So, I was fiddling around the other day, right? Thinking about how serious some folks take their horoscopes. You know, “Mercury is in retrograde, so don’t sign any contracts!” and all that jazz. It got me thinking, what if horoscopes were a bit more… honest? Or maybe just funnier, about the little naughty things we all do.

That’s when the idea for a “sinfuldeeds horoscope” kinda popped into my head. Not like, actual sins, more like those everyday “oops, did I do that?” moments. The kind of stuff everyone does but maybe doesn’t shout about. I thought, why not try to match these little “sinful deeds” to zodiac signs? Just for a laugh, you see.
My first step was pretty low-tech. I just grabbed a pen and a notepad. Started brainstorming these everyday “sins.” Things like:
- Pretending you didn’t hear someone calling your name when you’re not in the mood to talk.
- “Accidentally” eating the last piece of cake.
- Saying “I’m on my way” when you haven’t even left the house.
You get the picture. Little things. Then, the tricky part – trying to assign them to the signs. This was pure guesswork, mind you. I was just going off stereotypes, mostly. Like, maybe Aries, being all fiery and impatient, their “sinful deed” would be aggressively changing lanes without signaling. Or Geminis, with their two-faced rep, maybe their thing is telling slightly different versions of the same story to different people.
I spent a good afternoon on this, just scribbling away. It was actually quite amusing. I found myself chuckling at some of the combinations. For example, I pegged Libras, always wanting balance and to please everyone, with the “sin” of taking forever to make a decision, even for something simple like what to watch on TV, thus making everyone else suffer. It felt right, somehow.
This whole idea actually came about because I was stuck at home for a couple of days.

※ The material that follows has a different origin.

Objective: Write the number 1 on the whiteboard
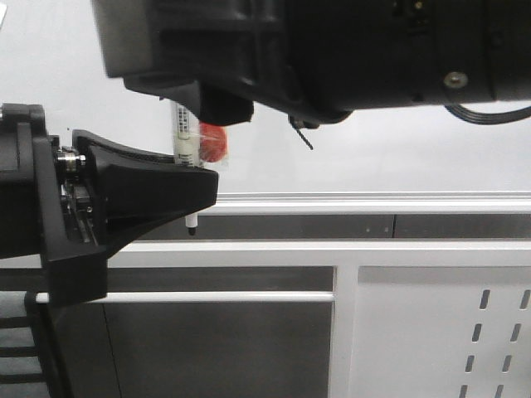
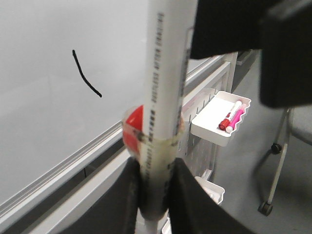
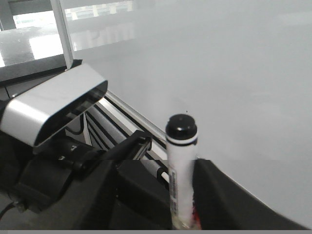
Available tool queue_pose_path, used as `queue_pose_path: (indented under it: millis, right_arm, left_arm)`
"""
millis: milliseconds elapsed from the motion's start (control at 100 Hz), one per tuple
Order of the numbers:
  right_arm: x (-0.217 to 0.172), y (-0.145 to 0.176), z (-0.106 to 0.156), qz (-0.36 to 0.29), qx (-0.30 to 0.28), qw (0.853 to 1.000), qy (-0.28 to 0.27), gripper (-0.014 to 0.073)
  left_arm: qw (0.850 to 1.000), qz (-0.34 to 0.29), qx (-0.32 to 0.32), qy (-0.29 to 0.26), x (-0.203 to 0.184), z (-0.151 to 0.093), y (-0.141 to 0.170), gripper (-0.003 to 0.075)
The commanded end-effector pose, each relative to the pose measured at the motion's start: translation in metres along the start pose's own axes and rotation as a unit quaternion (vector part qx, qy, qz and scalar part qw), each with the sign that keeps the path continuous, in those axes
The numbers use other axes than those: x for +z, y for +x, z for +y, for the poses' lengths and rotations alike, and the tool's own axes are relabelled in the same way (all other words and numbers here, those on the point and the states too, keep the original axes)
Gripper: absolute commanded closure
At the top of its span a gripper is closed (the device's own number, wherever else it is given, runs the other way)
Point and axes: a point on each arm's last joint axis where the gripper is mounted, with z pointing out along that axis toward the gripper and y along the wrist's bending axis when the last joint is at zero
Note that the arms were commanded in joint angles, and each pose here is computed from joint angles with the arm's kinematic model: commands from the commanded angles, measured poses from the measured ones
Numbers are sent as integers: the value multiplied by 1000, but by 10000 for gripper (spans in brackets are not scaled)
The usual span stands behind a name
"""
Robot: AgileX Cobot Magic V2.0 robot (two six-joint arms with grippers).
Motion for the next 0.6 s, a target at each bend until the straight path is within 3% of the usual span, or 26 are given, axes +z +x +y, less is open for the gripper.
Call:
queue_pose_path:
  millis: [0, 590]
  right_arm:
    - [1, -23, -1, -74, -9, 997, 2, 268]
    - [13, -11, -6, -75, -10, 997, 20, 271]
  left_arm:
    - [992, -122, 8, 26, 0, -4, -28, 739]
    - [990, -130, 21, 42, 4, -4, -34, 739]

My car decided to have a tantrum and wouldn’t start. Dead as a doornail. And the mechanic, bless his heart, couldn’t look at it until “sometime next week.” So there I was, stranded. No errands, no driving around, just me and my thoughts. That’s usually when these weird projects start brewing. Too much time on my hands, I suppose. I remember thinking, if I can’t commit any actual driving sins, I might as well write about hypothetical ones for everyone else!

I didn’t really have a grand plan for this “sinfuldeeds horoscope.” It wasn’t like I was going to publish a book or anything. It was more of a mental exercise, a way to pass the time. I did type up a few of them on my computer later, just to see how they looked. For Pisces, I put something like “Their sinful deed is getting so lost in their daydreams they forget actual important stuff, like paying a bill.” Seemed fitting.
I showed my list to my mate, John, who’s a Taurus. His “sinful deed” was “Stubbornly refusing to admit you’re wrong, even when presented with overwhelming evidence, especially if it involves food choices.” He read it, paused, and then burst out laughing. Said it was “scarily accurate” because he’d just had a massive debate about pineapple on pizza. That reaction was pretty much the peak of the project’s success for me.
So, yeah, that was my little adventure into creating a “sinfuldeeds horoscope.” It didn’t change the world, didn’t make me any money, but it was a fun way to spend a car-less weekend. Just a bit of silliness, really. And who knows, maybe there’s some truth to those little “sins” we all commit based on our stars. Or maybe it’s just fun to imagine.